#### [Exercise brief]
Can you transcribe the data exactly? Leave the pictures out.

- - - - - - -

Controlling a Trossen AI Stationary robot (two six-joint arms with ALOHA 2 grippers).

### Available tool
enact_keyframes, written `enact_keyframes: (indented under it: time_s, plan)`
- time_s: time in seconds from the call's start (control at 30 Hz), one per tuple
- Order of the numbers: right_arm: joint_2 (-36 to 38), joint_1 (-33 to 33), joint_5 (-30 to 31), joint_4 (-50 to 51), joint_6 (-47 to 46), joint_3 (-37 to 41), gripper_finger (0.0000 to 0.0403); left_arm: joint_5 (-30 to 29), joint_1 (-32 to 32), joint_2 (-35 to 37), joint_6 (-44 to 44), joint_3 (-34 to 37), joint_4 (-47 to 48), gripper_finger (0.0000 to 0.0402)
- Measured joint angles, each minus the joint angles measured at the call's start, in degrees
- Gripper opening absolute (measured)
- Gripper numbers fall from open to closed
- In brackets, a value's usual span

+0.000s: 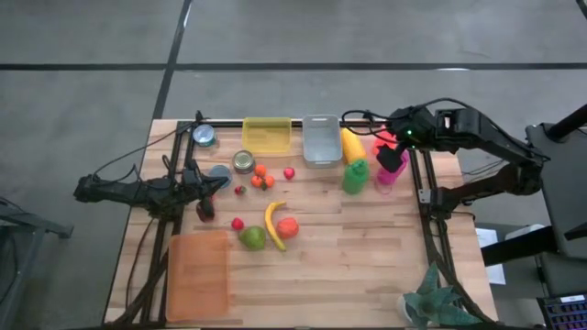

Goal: Pick & Place Food Item
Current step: Put the orange tumbler into the orange bin

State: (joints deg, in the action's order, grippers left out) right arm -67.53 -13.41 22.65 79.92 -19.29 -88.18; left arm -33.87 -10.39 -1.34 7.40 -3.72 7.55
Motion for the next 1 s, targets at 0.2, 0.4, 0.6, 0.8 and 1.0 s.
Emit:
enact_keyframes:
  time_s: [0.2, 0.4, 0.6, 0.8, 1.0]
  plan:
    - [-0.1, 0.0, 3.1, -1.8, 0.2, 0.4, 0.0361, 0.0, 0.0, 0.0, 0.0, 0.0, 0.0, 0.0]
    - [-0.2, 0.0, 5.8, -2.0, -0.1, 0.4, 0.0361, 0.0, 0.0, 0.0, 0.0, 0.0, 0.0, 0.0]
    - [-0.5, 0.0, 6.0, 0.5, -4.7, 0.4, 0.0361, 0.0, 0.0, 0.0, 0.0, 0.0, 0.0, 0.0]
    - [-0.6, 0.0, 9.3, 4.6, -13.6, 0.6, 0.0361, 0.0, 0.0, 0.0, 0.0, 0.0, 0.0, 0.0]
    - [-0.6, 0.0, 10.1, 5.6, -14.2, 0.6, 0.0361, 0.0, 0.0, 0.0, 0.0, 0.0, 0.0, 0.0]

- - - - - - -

#### [Output of the task]
Controlling a Trossen AI Stationary robot (two six-joint arms with ALOHA 2 grippers).

### Available tool
enact_keyframes, written `enact_keyframes: (indented under it: time_s, plan)`
- time_s: time in seconds from the call's start (control at 30 Hz), one per tuple
- Order of the numbers: right_arm: joint_2 (-36 to 38), joint_1 (-33 to 33), joint_5 (-30 to 31), joint_4 (-50 to 51), joint_6 (-47 to 46), joint_3 (-37 to 41), gripper_finger (0.0000 to 0.0403); left_arm: joint_5 (-30 to 29), joint_1 (-32 to 32), joint_2 (-35 to 37), joint_6 (-44 to 44), joint_3 (-34 to 37), joint_4 (-47 to 48), gripper_finger (0.0000 to 0.0402)
- Measured joint angles, each minus the joint angles measured at the call's start, in degrees
- Gripper opening absolute (measured)
- Gripper numbers fall from open to closed
- In brackets, a value's usual span

+0.000s: 

Goal: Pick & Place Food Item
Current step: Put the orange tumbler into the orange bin

State: (joints deg, in the action's order, grippers left out) right arm -67.53 -13.41 22.65 79.92 -19.29 -88.18; left arm -33.87 -10.39 -1.34 7.40 -3.72 7.55
Motion for the next 1 s, targets at 0.2, 0.4, 0.6, 0.8 and 1.0 s.
Emit:
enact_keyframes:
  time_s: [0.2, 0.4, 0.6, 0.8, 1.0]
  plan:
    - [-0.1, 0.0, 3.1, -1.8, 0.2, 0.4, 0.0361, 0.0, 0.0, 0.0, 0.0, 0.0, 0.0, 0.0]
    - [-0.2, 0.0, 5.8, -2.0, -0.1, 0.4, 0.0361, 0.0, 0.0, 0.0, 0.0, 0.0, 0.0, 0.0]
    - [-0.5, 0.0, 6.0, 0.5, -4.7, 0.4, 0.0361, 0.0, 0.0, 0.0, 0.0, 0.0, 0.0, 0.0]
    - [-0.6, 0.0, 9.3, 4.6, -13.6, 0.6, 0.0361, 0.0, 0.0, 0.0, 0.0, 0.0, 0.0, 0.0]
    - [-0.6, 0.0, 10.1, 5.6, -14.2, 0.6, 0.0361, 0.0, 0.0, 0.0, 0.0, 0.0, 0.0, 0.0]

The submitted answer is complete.